PROBLEM STATEMENT:
Only the lines below starting at the one containing "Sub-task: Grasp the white" and ending at the one containing "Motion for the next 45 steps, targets" belong in the answer, each copied exactly.

Dataset items:

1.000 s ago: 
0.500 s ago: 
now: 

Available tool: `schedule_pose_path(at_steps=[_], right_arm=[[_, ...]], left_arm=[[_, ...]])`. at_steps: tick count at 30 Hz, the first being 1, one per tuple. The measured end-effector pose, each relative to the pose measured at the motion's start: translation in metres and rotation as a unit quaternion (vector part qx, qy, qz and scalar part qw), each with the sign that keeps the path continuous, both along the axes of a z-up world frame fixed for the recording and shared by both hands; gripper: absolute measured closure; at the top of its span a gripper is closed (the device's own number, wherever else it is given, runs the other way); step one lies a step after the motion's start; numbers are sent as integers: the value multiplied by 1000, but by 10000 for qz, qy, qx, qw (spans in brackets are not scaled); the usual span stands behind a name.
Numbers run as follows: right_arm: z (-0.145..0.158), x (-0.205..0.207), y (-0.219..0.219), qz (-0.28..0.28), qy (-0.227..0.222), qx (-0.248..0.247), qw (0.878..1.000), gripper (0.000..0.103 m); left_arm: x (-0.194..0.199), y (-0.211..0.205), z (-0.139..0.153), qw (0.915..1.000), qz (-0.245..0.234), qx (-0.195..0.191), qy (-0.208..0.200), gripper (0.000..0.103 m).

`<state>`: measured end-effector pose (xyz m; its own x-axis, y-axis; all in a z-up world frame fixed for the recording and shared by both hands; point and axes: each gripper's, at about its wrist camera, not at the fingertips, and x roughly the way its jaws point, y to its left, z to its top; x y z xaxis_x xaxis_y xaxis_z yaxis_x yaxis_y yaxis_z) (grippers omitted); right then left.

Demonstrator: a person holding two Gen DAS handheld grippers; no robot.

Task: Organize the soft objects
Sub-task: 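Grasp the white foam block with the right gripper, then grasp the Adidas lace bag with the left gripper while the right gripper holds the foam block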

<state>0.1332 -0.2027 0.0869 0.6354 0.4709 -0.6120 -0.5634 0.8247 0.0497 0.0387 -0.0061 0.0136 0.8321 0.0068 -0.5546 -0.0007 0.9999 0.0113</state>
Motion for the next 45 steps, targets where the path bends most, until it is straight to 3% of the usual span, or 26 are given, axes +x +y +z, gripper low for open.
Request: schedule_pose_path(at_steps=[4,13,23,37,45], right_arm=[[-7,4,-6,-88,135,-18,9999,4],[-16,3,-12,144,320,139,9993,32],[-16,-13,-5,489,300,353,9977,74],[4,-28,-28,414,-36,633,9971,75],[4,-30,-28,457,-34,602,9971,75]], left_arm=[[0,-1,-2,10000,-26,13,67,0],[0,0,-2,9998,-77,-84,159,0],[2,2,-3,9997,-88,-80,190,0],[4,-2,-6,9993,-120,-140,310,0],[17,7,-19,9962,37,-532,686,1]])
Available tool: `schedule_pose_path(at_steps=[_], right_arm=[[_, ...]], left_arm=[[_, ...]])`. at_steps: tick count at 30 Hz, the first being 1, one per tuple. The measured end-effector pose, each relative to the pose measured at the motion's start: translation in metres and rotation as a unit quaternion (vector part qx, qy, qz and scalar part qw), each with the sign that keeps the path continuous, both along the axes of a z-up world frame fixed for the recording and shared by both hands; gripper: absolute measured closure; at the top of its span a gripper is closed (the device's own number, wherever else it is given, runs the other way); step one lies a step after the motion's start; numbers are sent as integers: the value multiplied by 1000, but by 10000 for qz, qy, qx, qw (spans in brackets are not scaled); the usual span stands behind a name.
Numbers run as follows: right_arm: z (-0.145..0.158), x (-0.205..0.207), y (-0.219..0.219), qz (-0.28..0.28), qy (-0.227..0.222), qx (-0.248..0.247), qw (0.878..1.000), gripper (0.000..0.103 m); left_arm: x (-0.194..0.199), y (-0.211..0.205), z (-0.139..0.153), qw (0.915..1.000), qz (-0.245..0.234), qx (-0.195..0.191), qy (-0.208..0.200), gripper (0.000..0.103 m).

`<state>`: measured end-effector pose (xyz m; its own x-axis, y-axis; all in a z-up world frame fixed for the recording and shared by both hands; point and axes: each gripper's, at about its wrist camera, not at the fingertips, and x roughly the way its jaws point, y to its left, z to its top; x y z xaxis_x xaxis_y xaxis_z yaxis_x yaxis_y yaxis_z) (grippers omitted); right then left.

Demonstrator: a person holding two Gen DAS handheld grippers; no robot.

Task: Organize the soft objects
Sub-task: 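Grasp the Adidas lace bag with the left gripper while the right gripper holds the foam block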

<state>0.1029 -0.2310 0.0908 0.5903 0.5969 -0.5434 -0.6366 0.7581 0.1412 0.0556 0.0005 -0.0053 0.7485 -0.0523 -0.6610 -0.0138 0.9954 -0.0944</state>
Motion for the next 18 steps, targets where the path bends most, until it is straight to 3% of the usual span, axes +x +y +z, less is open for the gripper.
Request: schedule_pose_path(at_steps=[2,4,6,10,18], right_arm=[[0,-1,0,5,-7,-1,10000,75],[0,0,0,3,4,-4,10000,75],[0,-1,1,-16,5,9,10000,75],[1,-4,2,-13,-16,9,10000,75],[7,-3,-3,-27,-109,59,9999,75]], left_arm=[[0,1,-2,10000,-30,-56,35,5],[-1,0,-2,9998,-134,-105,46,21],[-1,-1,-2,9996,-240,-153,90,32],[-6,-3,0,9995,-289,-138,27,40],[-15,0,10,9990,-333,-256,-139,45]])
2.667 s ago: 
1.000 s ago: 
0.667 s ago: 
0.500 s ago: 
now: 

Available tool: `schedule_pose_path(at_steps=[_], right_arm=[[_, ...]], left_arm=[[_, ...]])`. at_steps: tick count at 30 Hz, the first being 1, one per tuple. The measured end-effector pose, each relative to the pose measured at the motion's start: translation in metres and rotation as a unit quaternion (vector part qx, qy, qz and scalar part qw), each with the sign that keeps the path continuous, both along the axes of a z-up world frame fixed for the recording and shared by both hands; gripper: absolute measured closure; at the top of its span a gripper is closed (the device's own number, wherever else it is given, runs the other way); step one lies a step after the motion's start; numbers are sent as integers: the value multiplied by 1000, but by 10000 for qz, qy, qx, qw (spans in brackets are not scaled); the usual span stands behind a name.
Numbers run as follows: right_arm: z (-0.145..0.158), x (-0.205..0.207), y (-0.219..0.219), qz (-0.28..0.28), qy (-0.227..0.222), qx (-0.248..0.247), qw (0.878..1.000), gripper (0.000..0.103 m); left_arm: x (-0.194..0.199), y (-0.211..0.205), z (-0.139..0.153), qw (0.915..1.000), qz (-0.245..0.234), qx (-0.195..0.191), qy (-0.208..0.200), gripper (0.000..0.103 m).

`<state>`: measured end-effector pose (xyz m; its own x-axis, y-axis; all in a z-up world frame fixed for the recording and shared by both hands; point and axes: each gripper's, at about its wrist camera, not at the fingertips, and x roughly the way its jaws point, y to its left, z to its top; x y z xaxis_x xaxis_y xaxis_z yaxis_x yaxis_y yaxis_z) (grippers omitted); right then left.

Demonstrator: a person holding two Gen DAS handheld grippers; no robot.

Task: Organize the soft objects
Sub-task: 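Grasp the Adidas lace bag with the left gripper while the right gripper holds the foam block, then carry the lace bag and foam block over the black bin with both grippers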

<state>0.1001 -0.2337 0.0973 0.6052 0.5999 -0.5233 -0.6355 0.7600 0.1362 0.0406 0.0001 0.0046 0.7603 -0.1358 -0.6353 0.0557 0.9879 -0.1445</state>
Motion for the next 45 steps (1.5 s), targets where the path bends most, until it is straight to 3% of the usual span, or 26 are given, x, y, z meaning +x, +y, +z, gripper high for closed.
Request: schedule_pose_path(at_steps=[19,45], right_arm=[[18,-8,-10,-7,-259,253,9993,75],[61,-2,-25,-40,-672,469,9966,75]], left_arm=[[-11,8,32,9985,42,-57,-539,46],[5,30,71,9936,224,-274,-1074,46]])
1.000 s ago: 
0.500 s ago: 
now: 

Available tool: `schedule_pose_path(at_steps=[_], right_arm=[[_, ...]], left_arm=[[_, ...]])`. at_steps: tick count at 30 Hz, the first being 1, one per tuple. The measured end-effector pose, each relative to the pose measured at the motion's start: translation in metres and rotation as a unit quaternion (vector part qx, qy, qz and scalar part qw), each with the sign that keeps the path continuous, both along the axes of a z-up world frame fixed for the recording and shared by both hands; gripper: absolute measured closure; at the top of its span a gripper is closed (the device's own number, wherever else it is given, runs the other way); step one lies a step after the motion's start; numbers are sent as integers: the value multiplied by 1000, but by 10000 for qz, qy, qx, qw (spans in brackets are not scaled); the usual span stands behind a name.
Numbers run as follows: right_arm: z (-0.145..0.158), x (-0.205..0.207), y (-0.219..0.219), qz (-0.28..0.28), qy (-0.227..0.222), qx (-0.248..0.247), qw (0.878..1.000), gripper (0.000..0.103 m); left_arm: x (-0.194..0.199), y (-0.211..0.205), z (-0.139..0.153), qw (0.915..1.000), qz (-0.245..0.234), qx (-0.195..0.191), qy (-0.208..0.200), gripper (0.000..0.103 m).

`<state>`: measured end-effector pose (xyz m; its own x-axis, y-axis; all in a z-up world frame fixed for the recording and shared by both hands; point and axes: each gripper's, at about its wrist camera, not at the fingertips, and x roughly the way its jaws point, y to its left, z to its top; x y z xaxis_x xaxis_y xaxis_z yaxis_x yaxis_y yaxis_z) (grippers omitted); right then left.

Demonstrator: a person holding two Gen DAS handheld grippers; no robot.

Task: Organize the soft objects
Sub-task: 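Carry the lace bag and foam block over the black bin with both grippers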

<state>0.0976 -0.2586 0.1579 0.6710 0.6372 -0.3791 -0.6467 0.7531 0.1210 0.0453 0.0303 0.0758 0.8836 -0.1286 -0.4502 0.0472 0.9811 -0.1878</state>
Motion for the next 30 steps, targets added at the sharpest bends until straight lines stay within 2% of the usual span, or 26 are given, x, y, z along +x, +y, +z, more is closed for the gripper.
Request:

RESPONSE:
Sub-task: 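Grasp the white foam block with the right gripper, then grasp the Adidas lace bag with the left gripper while the right gripper holds the foam block
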
<state>0.1332 -0.2027 0.0869 0.6354 0.4709 -0.6120 -0.5634 0.8247 0.0497 0.0387 -0.0061 0.0136 0.8321 0.0068 -0.5546 -0.0007 0.9999 0.0113</state>
Motion for the next 45 steps, targets where the path bends most, until it is straight to 3% of the usual span, or 26 are given, axes +x +y +z, gripper low for open.

There is no more to the exercise.